I’d be interested to hear your comments below.

It’s my feeling that only by involving patients in medical education, do we help students really understand what is meant by patient centred, patient empowerment and partnership.

And we bring a little wonder and Romance back into medicine.

 

 Dr Tim Senior is a GP working in Aboriginal health and an enthusiastic blogger and Tweeter. Follow him at @timsenior

Comments 5

  1. I am loving Tim’s posts here – such a readable combination of experience, expertise and philosophical insight.

    Another good book on this subject is Paul Komesaroff’s “Experiments in Love and Death – Medicine, Postmodernism, Microethics and the Body” — a far more ponderous title than Schuftan’s, to be sure. His concept of microethics in the clinical encounter is relevant and helpful.

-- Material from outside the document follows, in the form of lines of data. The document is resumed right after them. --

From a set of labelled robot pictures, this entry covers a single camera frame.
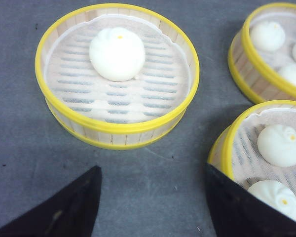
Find large white bun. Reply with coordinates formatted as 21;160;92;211
89;27;146;82

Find white gauze liner front basket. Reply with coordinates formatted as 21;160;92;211
231;108;296;196

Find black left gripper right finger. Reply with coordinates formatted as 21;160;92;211
206;163;296;237

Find white bun yellow dot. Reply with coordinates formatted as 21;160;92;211
257;124;296;167

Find white gauze liner rear basket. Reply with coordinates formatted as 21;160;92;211
250;9;296;73

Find white gauze liner basket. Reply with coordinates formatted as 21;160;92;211
231;108;296;196
250;9;296;73

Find bamboo steamer basket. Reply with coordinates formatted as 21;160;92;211
207;99;296;223
228;2;296;103
35;3;200;150

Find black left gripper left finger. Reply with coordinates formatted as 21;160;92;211
0;166;102;237

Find white bun front-left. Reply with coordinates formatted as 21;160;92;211
278;63;296;86

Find white gauze steamer liner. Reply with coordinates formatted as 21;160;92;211
44;14;192;123

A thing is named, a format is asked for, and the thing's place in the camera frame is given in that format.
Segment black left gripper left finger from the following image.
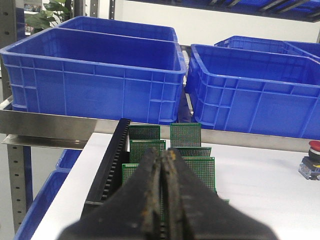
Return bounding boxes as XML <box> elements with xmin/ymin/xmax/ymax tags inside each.
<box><xmin>58</xmin><ymin>148</ymin><xmax>161</xmax><ymax>240</ymax></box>

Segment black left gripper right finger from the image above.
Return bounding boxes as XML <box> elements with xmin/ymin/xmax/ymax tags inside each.
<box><xmin>161</xmin><ymin>148</ymin><xmax>277</xmax><ymax>240</ymax></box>

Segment green perfboard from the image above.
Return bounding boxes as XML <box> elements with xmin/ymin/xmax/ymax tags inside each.
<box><xmin>182</xmin><ymin>156</ymin><xmax>216</xmax><ymax>192</ymax></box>
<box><xmin>170</xmin><ymin>122</ymin><xmax>201</xmax><ymax>148</ymax></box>
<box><xmin>121</xmin><ymin>163</ymin><xmax>139</xmax><ymax>185</ymax></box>
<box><xmin>176</xmin><ymin>147</ymin><xmax>212</xmax><ymax>157</ymax></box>
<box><xmin>129</xmin><ymin>125</ymin><xmax>161</xmax><ymax>140</ymax></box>
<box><xmin>129</xmin><ymin>139</ymin><xmax>166</xmax><ymax>164</ymax></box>

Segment black slotted board rack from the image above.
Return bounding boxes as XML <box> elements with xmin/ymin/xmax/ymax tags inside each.
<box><xmin>80</xmin><ymin>118</ymin><xmax>166</xmax><ymax>240</ymax></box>

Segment blue crate lower shelf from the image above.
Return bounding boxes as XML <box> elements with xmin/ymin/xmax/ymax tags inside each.
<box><xmin>14</xmin><ymin>149</ymin><xmax>82</xmax><ymax>240</ymax></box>

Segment red emergency stop button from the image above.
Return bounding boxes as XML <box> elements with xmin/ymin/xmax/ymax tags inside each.
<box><xmin>298</xmin><ymin>140</ymin><xmax>320</xmax><ymax>181</ymax></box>

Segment blue crate front centre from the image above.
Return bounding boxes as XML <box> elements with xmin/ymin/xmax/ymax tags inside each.
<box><xmin>185</xmin><ymin>44</ymin><xmax>320</xmax><ymax>140</ymax></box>

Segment blue crate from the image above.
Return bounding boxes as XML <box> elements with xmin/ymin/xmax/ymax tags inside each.
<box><xmin>285</xmin><ymin>41</ymin><xmax>320</xmax><ymax>62</ymax></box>
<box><xmin>214</xmin><ymin>35</ymin><xmax>308</xmax><ymax>57</ymax></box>
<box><xmin>0</xmin><ymin>28</ymin><xmax>186</xmax><ymax>124</ymax></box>
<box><xmin>57</xmin><ymin>16</ymin><xmax>178</xmax><ymax>43</ymax></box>
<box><xmin>185</xmin><ymin>44</ymin><xmax>320</xmax><ymax>140</ymax></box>

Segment steel shelf rack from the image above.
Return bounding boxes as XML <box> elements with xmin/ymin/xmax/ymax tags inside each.
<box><xmin>0</xmin><ymin>0</ymin><xmax>320</xmax><ymax>240</ymax></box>

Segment blue crate front left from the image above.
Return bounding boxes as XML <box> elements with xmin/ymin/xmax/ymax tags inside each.
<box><xmin>0</xmin><ymin>28</ymin><xmax>186</xmax><ymax>124</ymax></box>

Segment blue crate rear centre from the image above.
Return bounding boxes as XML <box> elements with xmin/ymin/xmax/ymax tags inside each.
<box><xmin>214</xmin><ymin>35</ymin><xmax>308</xmax><ymax>57</ymax></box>

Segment blue crate rear left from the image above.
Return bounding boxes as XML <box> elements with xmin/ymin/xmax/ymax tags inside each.
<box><xmin>57</xmin><ymin>16</ymin><xmax>178</xmax><ymax>43</ymax></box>

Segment blue crate right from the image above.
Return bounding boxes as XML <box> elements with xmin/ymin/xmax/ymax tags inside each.
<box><xmin>285</xmin><ymin>41</ymin><xmax>320</xmax><ymax>62</ymax></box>

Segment green potted plant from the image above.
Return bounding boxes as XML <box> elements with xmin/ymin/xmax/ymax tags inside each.
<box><xmin>25</xmin><ymin>0</ymin><xmax>73</xmax><ymax>35</ymax></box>

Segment blue crates upper shelf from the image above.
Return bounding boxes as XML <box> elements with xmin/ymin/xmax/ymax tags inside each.
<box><xmin>147</xmin><ymin>0</ymin><xmax>320</xmax><ymax>17</ymax></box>

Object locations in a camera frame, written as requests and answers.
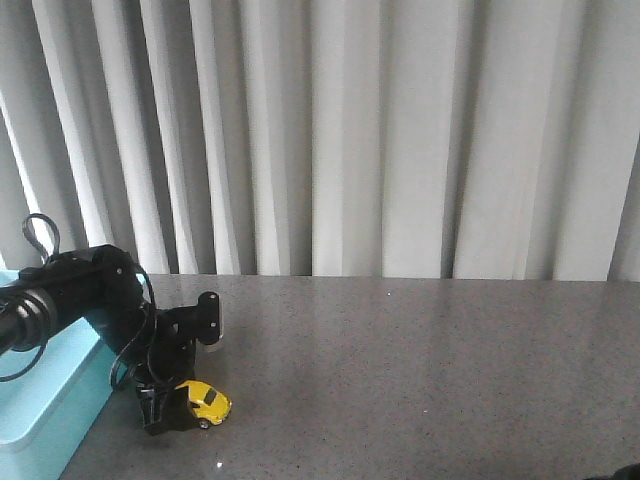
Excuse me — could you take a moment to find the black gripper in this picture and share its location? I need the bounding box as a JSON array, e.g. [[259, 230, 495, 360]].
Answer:
[[133, 306, 196, 435]]

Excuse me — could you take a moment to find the yellow toy beetle car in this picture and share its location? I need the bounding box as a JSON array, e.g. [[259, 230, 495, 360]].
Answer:
[[174, 380, 232, 430]]

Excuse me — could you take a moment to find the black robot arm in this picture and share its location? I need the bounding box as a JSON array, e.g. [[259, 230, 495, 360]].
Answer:
[[1, 245, 220, 435]]

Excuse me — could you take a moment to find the light blue plastic box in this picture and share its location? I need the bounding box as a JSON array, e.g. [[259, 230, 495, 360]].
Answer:
[[0, 269, 154, 480]]

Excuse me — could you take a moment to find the grey pleated curtain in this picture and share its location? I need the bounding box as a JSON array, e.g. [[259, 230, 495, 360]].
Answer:
[[1, 1, 639, 281]]

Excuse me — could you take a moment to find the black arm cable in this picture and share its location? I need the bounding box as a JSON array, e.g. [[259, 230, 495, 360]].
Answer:
[[0, 213, 166, 394]]

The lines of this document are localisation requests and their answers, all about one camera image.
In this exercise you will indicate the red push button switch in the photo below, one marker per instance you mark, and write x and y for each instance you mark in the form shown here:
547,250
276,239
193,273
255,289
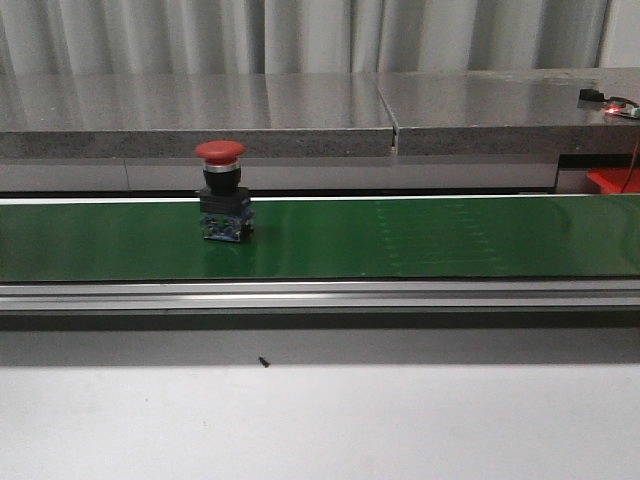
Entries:
225,206

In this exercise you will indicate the grey stone counter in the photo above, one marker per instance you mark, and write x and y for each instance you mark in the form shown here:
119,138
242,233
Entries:
523,131

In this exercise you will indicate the green conveyor belt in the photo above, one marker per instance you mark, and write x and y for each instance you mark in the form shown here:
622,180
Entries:
421,253

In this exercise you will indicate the red plastic tray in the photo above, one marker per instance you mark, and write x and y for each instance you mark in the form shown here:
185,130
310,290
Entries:
615,180

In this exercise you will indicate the small green circuit board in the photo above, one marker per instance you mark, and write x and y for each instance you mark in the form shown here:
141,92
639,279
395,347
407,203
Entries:
613,105

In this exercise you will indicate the white curtain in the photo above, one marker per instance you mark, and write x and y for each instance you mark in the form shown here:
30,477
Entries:
233,37

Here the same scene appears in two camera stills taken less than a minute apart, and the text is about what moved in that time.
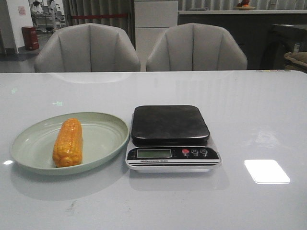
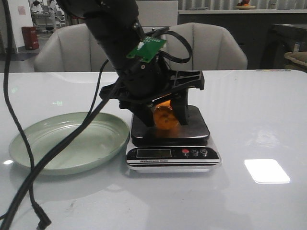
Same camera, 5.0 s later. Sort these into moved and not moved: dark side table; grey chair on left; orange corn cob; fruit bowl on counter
Moved: orange corn cob
Not moved: fruit bowl on counter; grey chair on left; dark side table

  2. Jennifer Doggett says:

    I totally agree Daniel – Tim is really making me think! Thanks for the book recommendation, I’ll check it out and I’m sure other Croakey readers will be interested too.

  3. Tim Senior says:

    Thanks very much for those kind words, Daniel. And thanks for the book recommendation, I’ll seek that out.
    Incidentally, there are some comments at the original posting here, too, which are interesting. http://iofthet.blogspot.com.au/2013/06/do-we-need-romantic-movement-in.html

  4. Melissa Sweet says:

    Readers may also be interested in this powerful piece by US nurse Amy Berman, re her personal experiences with an incurable disease and a system that pushed aggressive interventions rather than respecting her choices around prioritising quality of life. She concludes: “What about the millions of older Americans facing a terminal illness or chronic disease? How can they possibly stand up to the juggernaut of our health system and say, “No. I want care that focuses on my goals, care that is centered on me.” We need to make it easier for everyone to obtain care that fits their health care goals. How can we change the system and the measurement of quality to place the patient at the center? I call on everyone involved in health care practice and reform efforts to give serious thought about how we can reorient our health care system toward patient-centered care.” http://hcldr.wordpress.com/2013/06/02/june-4-amy-berman/

  5. Charles Alpren says:

    What a wonderful article, thanks Tim. All I can add is that my own experience of involving patients and stressing their perspective in teaching is always received with surprise, delight and enthusiasm by students.